[Stored items]
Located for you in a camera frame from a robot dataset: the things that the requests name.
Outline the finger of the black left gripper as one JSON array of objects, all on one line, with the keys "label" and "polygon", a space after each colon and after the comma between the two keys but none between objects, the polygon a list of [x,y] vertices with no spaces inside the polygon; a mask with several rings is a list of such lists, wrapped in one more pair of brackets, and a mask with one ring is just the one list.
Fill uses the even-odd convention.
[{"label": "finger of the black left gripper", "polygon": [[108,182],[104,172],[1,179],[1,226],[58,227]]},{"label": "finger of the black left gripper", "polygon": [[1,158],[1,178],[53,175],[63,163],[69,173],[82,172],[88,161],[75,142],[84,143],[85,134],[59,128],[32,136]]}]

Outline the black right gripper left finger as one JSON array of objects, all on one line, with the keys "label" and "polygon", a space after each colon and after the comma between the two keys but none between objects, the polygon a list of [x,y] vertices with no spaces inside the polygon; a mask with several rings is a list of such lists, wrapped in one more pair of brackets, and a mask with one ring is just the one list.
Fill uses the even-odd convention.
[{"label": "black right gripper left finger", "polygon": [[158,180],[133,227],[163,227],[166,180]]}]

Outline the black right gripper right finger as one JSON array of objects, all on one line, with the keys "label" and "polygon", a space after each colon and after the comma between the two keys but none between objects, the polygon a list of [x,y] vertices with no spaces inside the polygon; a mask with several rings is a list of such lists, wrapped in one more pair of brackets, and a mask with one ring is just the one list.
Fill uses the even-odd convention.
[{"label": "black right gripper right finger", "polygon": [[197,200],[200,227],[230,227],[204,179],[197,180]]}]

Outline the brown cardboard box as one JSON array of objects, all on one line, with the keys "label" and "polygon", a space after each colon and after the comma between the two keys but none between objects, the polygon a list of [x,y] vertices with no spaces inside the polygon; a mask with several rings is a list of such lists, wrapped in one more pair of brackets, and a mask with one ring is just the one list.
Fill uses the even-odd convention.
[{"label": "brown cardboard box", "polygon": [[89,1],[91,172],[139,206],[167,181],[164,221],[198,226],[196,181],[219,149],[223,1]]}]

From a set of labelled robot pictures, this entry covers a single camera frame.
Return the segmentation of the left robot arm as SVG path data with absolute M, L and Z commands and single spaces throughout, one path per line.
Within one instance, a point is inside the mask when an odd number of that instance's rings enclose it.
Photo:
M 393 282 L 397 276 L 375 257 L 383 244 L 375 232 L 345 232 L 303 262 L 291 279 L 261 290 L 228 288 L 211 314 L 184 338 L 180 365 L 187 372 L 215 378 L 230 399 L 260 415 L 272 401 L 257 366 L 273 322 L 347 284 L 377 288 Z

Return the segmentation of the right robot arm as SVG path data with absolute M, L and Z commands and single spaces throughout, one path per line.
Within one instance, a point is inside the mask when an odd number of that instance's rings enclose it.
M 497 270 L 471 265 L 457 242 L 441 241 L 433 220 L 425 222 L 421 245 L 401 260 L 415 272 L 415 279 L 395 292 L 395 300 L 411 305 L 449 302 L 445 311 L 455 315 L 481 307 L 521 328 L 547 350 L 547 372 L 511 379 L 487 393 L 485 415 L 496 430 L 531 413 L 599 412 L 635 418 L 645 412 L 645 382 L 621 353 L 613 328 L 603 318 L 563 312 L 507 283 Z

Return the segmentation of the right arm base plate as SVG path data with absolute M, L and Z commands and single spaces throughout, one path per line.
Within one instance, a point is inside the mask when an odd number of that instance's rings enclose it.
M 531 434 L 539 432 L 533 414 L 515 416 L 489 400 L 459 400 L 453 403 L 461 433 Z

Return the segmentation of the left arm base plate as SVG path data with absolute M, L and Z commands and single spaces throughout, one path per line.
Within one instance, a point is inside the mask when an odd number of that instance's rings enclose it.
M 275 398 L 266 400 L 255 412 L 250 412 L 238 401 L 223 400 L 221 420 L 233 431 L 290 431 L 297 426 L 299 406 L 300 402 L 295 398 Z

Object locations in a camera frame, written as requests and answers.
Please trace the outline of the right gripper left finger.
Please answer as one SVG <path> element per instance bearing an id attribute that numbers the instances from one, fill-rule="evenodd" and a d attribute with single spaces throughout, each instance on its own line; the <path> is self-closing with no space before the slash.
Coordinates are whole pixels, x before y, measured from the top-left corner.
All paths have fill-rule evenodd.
---
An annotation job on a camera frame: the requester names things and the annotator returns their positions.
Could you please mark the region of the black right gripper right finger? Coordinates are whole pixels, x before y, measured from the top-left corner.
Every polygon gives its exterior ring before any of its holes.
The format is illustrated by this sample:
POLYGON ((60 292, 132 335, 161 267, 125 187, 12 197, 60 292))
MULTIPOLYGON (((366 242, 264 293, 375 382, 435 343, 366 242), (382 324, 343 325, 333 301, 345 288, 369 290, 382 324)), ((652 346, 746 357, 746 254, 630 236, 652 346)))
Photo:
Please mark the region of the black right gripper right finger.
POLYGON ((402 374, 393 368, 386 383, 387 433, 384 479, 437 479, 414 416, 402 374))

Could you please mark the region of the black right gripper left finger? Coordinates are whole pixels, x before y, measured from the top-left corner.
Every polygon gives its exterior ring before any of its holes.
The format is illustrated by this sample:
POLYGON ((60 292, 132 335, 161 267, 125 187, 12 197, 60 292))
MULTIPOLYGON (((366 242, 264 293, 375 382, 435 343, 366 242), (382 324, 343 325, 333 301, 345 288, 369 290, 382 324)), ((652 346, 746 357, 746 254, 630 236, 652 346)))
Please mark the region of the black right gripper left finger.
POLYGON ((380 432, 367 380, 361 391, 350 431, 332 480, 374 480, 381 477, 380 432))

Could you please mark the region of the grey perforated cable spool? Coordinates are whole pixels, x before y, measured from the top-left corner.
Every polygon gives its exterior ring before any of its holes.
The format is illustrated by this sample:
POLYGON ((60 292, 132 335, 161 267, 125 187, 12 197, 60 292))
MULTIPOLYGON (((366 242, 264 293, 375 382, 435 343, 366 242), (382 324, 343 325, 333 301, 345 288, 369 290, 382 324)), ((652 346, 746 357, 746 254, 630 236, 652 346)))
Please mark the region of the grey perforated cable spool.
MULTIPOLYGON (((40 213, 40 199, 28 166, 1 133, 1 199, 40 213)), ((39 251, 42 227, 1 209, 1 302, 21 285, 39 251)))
...
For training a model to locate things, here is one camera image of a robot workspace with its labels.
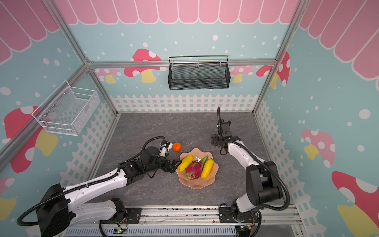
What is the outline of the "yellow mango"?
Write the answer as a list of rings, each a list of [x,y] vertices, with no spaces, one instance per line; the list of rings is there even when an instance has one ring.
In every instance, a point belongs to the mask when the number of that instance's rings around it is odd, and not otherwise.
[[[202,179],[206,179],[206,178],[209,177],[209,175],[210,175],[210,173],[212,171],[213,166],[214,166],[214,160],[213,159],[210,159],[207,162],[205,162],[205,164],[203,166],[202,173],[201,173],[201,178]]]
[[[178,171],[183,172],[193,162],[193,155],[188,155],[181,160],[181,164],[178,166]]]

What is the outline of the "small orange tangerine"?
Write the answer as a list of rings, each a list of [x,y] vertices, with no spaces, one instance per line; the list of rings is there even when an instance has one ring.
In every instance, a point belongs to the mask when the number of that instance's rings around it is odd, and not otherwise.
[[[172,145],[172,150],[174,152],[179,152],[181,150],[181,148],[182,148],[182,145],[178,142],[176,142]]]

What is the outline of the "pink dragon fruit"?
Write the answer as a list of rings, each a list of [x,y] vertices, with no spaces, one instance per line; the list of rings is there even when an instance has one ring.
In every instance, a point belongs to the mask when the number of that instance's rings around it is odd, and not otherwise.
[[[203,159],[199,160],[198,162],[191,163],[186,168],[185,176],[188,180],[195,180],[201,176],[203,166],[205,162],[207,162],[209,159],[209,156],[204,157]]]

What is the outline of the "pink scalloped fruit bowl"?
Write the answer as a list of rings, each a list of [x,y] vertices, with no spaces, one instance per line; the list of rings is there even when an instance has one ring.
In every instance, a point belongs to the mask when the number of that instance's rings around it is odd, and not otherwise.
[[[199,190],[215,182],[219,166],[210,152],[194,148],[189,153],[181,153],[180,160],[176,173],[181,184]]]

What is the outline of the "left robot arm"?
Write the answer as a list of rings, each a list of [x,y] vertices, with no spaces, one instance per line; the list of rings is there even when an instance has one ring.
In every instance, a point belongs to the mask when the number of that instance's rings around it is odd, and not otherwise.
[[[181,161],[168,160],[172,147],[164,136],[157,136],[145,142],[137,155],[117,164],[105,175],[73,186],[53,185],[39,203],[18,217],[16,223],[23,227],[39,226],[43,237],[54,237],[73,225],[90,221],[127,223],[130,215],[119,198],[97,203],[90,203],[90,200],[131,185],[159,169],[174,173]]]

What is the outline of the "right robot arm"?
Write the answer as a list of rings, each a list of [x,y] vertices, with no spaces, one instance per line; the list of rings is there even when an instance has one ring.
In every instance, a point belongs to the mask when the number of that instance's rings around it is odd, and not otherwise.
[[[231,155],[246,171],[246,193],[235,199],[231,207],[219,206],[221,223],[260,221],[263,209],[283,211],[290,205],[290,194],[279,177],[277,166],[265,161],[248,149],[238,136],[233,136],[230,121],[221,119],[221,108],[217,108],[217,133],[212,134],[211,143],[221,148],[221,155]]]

▶ _TASK DESCRIPTION_
Nothing but the lines with "segmentation" should be returned, copied from the entries above.

▶ _RESULT_
Return the segmentation of the left robot arm as SVG path data with absolute M, L and Z commands and single spaces throughout, one path per line.
Return the segmentation of the right robot arm as SVG path data with absolute M, L and Z commands and single spaces throughout, one path per line.
Return the segmentation of the right arm base plate as SVG path data with absolute M, L and Z commands and single spaces throughout, one path per line.
Return the segmentation of the left arm base plate as SVG path data with absolute M, L and Z commands and single spaces throughout, one path per line.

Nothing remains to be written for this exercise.